Now, there are summer folk who do cut lines, though perhaps not maliciously, at least with full knowledge and intent. There are summer folk who like to complain ad nauseum and who teach their children that they “NEED” two flavors of ice cream in a danish cone immediately. And it is also true that I am terribly annoyed by those kinds of behaviors. But I had no evidence of any ill will in this man who cut me. And, more to the point, even if I did have any evidence of that, I did not act charitably.
So, I sat down after the moment had passed and thought about sucking it up and going to the man and apologizing. Unfortunately, I didn’t get up the courage until he was already gone. But, man out there, if you read this, know that I’m sorry.
And the point of my musings on this topic — I was reminded of a few things I know to be true (and thus I pass along the reminder):
1) I get to choose how I respond to things. No one forces me to do anything (New Yorkers do not force me to be annoyed or to respond snippily, no matter what they do).

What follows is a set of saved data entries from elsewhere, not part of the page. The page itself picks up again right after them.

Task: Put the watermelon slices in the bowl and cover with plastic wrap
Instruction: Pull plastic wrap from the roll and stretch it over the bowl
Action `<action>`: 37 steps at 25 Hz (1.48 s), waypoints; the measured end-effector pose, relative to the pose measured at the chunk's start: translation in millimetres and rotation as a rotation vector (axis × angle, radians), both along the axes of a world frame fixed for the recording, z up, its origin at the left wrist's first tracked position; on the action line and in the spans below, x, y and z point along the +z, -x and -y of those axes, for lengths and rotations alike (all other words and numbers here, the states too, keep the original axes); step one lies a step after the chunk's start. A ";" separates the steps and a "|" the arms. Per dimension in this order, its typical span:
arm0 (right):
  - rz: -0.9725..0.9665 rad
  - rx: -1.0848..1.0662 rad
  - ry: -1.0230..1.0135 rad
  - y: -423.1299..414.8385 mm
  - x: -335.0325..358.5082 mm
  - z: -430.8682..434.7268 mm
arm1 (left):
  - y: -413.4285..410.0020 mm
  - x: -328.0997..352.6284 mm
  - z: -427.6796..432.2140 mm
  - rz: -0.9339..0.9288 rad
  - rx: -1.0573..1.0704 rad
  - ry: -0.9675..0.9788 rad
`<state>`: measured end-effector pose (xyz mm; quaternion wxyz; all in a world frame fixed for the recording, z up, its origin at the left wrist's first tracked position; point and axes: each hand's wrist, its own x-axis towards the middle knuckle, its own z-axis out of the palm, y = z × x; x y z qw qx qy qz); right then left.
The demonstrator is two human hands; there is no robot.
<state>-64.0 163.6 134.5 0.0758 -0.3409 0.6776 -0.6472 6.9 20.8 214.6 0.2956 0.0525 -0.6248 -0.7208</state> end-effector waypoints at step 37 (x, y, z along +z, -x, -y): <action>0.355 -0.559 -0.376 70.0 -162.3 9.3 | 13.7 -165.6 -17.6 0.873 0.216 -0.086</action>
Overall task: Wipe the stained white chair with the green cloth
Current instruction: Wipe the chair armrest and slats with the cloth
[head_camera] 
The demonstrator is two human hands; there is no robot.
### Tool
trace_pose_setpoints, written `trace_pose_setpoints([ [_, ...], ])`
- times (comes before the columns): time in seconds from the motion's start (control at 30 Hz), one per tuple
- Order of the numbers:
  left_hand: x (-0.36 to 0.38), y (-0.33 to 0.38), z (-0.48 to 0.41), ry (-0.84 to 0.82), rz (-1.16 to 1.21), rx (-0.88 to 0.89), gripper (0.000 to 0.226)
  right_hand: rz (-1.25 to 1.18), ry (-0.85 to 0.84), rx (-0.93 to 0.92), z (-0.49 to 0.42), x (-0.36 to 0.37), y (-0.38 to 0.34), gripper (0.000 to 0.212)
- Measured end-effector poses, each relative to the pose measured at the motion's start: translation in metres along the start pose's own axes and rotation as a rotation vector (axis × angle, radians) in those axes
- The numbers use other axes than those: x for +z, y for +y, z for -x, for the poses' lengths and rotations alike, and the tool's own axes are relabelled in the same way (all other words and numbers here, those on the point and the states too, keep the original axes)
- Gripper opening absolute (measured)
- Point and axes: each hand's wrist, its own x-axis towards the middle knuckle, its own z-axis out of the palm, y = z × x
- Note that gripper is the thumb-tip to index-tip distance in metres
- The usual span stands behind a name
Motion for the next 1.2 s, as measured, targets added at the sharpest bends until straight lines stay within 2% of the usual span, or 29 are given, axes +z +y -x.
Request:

2) I should always apologize if I think to myself, “If I had that moment to relive, I would have done that differently.” And I should do it, even if it means saying, “I really had no excuse.”
3) Generalizations can be dangerous.
4) Bad attitudes can be catching — I need to surround myself with the kind of people I want to be like, and, when I can’t, I need to find different ways to encounter people so that I don’t catch the bug.
5) Dishing out tit for tat doesn’t teach anyone anything — least of all, me.